Tichys Einblick
Medien-Genörgel

Putin: Einmal Moskau-Graz-Berlin und zurück

Was über die Teilnahme von Wladimir Putin an der Hochzeit der österreichischen Außenministerin Kneissl so alles geschrieben wurde, stellt keine Ansprüche an die Leser.

Austrian Foreign Minister Karin Kneissl and Russian President Vladimir Putin dance during Kneissls wedding on August 18, 2018 in Gamlitz, Styria, Austria.

ALEXEI DRUZHININ/AFP/Getty Images

Na, das ist doch standesgemäß, was DER STANDARD schreibt: „Sollte Kurz je heiraten, mit welchem Gast könnte er Kneissl standesgemäß übertrumpfen.
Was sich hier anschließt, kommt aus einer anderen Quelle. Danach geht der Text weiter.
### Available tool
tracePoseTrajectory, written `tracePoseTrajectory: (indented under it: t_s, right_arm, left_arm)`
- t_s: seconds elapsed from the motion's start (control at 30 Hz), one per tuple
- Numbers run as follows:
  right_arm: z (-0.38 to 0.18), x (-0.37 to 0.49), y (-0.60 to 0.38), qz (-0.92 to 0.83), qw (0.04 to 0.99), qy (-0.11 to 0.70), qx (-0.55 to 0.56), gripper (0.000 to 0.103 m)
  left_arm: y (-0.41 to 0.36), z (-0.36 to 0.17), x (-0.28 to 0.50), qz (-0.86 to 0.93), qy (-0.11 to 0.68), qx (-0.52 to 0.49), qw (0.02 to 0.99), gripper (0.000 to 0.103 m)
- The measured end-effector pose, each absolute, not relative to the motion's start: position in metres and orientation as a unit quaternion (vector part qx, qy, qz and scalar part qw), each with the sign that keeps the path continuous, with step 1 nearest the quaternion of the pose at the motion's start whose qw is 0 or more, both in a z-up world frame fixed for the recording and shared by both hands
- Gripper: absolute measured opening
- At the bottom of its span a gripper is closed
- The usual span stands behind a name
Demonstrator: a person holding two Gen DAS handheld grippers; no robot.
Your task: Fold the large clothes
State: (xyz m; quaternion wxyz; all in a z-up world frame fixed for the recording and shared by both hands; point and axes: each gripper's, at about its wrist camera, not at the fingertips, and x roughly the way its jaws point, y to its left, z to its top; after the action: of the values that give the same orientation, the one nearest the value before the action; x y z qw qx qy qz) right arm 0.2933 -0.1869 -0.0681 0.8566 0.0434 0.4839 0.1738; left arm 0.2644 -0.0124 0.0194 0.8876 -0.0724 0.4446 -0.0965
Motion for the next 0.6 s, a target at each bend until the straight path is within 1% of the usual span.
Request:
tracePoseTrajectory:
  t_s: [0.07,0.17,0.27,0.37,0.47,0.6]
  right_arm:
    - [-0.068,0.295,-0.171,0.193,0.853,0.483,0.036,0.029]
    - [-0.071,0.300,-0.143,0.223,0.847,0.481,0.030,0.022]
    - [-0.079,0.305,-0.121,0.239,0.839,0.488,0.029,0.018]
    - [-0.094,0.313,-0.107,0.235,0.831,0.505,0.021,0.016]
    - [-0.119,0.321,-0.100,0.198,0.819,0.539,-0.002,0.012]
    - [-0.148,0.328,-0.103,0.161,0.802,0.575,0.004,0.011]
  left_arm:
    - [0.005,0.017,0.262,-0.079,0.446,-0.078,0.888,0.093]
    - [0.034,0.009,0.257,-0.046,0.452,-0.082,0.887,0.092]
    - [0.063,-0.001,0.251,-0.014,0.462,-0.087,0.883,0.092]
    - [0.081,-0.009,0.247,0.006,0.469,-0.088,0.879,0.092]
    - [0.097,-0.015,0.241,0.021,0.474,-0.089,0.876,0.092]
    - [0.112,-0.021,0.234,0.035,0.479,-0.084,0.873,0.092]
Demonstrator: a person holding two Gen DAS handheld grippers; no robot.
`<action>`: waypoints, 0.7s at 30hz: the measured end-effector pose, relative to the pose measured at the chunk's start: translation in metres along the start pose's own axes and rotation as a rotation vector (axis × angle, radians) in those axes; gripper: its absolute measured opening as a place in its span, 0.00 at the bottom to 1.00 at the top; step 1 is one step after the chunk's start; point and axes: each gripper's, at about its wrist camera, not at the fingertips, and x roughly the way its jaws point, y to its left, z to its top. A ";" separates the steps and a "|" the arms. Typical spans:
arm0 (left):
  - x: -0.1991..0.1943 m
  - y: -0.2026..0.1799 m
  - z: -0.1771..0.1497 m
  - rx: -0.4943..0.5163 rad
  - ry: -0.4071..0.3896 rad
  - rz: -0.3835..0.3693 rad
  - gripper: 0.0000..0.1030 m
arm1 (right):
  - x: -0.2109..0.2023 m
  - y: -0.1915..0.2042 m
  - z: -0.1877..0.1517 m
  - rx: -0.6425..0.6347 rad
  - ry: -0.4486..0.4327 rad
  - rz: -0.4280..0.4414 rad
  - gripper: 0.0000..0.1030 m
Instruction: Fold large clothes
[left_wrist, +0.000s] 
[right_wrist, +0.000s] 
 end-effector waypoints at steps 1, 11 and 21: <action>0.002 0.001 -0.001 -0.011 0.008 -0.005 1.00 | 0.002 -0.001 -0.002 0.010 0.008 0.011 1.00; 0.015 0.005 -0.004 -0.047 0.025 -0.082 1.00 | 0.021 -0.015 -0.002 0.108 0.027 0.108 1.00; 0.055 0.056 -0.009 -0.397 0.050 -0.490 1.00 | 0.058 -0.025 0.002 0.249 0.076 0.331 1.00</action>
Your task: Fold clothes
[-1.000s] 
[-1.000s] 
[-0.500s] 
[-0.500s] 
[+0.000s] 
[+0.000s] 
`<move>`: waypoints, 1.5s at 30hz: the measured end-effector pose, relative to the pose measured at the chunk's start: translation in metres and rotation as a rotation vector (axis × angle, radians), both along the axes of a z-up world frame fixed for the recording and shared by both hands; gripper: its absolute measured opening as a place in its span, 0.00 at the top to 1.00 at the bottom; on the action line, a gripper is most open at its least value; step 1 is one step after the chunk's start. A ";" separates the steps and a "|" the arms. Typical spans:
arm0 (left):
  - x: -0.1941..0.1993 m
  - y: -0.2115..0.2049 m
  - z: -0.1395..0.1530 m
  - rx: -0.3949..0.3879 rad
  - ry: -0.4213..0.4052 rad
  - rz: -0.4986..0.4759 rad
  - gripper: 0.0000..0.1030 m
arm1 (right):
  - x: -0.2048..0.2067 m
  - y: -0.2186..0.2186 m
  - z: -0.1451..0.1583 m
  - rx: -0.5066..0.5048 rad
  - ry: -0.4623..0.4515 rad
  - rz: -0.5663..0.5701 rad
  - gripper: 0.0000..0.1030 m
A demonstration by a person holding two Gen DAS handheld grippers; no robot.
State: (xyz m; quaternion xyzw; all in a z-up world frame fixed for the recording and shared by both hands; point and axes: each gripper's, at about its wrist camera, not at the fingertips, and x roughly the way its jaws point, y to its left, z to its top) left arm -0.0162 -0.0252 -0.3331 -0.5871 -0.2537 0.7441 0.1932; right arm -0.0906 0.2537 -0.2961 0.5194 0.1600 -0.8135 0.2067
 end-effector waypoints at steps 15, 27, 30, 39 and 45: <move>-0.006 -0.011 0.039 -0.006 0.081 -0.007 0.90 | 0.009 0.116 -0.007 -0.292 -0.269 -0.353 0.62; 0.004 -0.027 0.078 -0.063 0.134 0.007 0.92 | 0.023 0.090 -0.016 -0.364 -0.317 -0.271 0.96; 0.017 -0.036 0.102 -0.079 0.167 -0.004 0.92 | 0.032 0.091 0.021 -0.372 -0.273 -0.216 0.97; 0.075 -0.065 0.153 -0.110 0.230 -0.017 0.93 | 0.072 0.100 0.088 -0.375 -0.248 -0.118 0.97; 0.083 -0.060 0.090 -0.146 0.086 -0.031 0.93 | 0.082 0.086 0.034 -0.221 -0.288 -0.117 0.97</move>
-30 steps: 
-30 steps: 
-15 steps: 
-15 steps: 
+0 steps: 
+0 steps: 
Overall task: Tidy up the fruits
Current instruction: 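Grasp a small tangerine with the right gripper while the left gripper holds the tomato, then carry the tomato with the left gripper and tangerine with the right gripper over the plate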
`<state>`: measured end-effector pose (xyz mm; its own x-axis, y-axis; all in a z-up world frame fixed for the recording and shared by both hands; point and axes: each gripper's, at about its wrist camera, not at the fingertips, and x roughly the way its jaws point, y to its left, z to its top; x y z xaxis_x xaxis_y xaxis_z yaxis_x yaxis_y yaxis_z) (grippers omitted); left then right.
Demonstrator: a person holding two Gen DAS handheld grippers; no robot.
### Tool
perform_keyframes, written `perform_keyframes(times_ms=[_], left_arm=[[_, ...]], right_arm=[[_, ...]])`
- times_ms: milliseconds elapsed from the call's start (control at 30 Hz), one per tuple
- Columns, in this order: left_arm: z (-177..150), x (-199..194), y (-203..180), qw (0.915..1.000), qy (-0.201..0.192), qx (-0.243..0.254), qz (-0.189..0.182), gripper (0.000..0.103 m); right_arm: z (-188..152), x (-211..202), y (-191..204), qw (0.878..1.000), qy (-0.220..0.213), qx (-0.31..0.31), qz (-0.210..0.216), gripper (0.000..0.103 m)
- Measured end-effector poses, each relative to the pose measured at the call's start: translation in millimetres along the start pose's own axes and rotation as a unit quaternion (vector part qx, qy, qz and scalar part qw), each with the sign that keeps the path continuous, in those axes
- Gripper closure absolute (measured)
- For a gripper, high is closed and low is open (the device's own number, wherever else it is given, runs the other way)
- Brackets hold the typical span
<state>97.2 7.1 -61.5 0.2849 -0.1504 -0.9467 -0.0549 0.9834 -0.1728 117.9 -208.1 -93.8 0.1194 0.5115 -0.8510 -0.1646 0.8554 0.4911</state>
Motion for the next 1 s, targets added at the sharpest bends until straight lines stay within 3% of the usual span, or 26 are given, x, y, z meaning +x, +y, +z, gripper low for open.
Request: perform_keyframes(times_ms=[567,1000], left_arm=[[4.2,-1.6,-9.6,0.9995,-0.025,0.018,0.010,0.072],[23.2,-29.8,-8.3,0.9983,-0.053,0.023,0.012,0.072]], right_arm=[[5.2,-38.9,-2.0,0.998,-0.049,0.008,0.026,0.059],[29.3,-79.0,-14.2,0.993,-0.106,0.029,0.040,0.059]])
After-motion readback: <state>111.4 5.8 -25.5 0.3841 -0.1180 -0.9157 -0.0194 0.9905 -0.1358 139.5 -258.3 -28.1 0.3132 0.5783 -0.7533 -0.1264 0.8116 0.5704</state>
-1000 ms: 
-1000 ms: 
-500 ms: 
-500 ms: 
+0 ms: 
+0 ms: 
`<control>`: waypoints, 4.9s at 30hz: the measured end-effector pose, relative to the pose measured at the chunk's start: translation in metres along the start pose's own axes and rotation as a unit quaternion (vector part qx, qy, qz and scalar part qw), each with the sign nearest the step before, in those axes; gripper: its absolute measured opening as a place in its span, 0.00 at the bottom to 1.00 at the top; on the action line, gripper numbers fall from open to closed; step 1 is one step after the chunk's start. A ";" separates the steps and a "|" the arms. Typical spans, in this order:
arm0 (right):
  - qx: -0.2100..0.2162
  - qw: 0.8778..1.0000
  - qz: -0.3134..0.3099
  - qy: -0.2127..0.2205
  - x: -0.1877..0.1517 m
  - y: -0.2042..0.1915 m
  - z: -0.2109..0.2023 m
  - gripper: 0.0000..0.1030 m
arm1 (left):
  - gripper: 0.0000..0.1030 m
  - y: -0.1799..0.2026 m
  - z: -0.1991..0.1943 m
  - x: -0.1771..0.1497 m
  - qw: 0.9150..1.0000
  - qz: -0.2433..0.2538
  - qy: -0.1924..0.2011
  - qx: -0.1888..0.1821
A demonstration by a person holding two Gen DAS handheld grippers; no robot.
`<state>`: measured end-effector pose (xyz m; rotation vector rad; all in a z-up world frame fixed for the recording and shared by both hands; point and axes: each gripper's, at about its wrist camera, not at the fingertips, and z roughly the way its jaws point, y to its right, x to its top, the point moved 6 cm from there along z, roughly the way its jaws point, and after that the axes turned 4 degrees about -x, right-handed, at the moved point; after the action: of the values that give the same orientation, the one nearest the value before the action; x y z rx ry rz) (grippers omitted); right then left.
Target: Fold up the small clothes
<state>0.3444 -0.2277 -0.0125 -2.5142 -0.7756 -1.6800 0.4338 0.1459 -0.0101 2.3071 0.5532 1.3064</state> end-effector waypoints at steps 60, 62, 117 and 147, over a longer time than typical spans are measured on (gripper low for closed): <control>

Zu fürchten ist: Es bleibt nur Trump.“

Der Kronenzeitung blieb es vorbehalten zu melden: »Bundeskanzler Sebastian Kurz nutzte den Weg von Gamlitz zum Flughafen Graz mit dem russischen Präsidenten Wladimir Putin in dessen Präsidentenlimousine, um bilaterale Fragen sowie die „aktuelle politische Lage und Krisenherde wie die Ukraine, Syrien, Energiepolitik und das Verhältnis EU-Russland“ zu besprechen.«

Manchmal sind ja kurze Gespräche besser als lange, denn die Strecke von Gamlitz nach Thalerhof ist eher 40 als die von den Medien unisono gemeldeten 50 km kurz und dauert 30 Minuten.

Was über die Teilnahme von Wladimir Putin an der Hochzeit der österreichischen Außenministerin Kneissl so alles geschrieben wurde, stellt keine Ansprüche an die Leser. Dass Putin die Möglichkeit ergriff, der Welt zu sagen, seht ihr, mich mögen sie in Österreich und sonstwo, mit einem Abstecher auf dem Weg nach Berlin zu Frau Merkel, gehört zur Welt der Bilderbotschaften. Ein Tänzchen mit der Hochzeiterin, eine kleines Grußwort in deutscher Sprache, allemal freundlicher anzusehen als Juncker, dessen Küsschenattacken nur entgehen kann, wer deutlich größer ist als er. Der österreichischen Regierung stehen die Bilder zu Beginn des Ratsvorsitzes in der EU genauso gut.

Merkwürdig nörgelig kommen Medienberichte daher, WELT online an der Spitze mit dem Titel: „Die schräge Putin-Show auf einer Hochzeit in der Steiermark“: „Die Hochzeit von Österreichs Außenministerin Kneissl wird zum semimonarchischen Ereignis. Der Opec-Chef ist da, Ehrengast Wladimir Putin auch. Er brachte als Gastgeschenk einen Donkosakenchor.“

Was an dieser PR-Einlage „schräg“ gewesen sein soll oder „Dirty Dancing“, erschließt sich dem entspannten Beobachter nicht. Gott, wie kleinkariert. Als ob nicht jedermann wüsste, dass ein Gutteil der Politik wie alles Öffentliche den Regeln im Showbusiness folgt.

Wer sich ein unabhängigeres Bild von Österreichs Außenministerin machen will, findet es in der NZZ nach der Einleitung: „Eine Unangepasste im Tanz mit Putin“.

Ach so, was ist eigentlich das Wochenend-Treffen Putin-Merkel auf Schloss Meseberg bei Berlin? Sie reden über Syrien, Ukraine und die Gas-Pipeline Nord Stream 2 – nicht zum ersten und nicht zum letzten mal, ohne Ergebnisse, nicht zum ersten und nicht zum letzten mal. Na, das haben Putin und Kurz in der schwachen Stunde Zeit der Autofahrt in der Steiermark auch geschafft.

Nachdem dieser Text fertig war, hagelte es Stimmen aus den Medien, denen ich kopfschüttelnd bis lachend entnahm: Sie gehen mit der Landhochzeit um wie die Adelsexperten mit Verstößen gegen das Hofprotokoll bei royalen Hochzeiten. Sie schlüpfen in die Rolle von diplomatischen Experten, die beurteilen, was man tut und was nicht nach dem Protokoll an den Höfen von Kaisern, Königen und sonstigen Fürsten. Sie spielen Emser Depesche. Sie sonnen sich im Glanze ihres politisch-strategischen Wissens. Und das Lustigste: Je progressiver das Blatt, desto protokollarischer. Wenn es gegen die Richtigen, also die richtigen Falschen geht, ist uns nichts zu dämlich. Als mein Sohn erst ein paar Jahre war, wurde er gefragt, was eine Dame sei. Seine Antwort, na dämlich.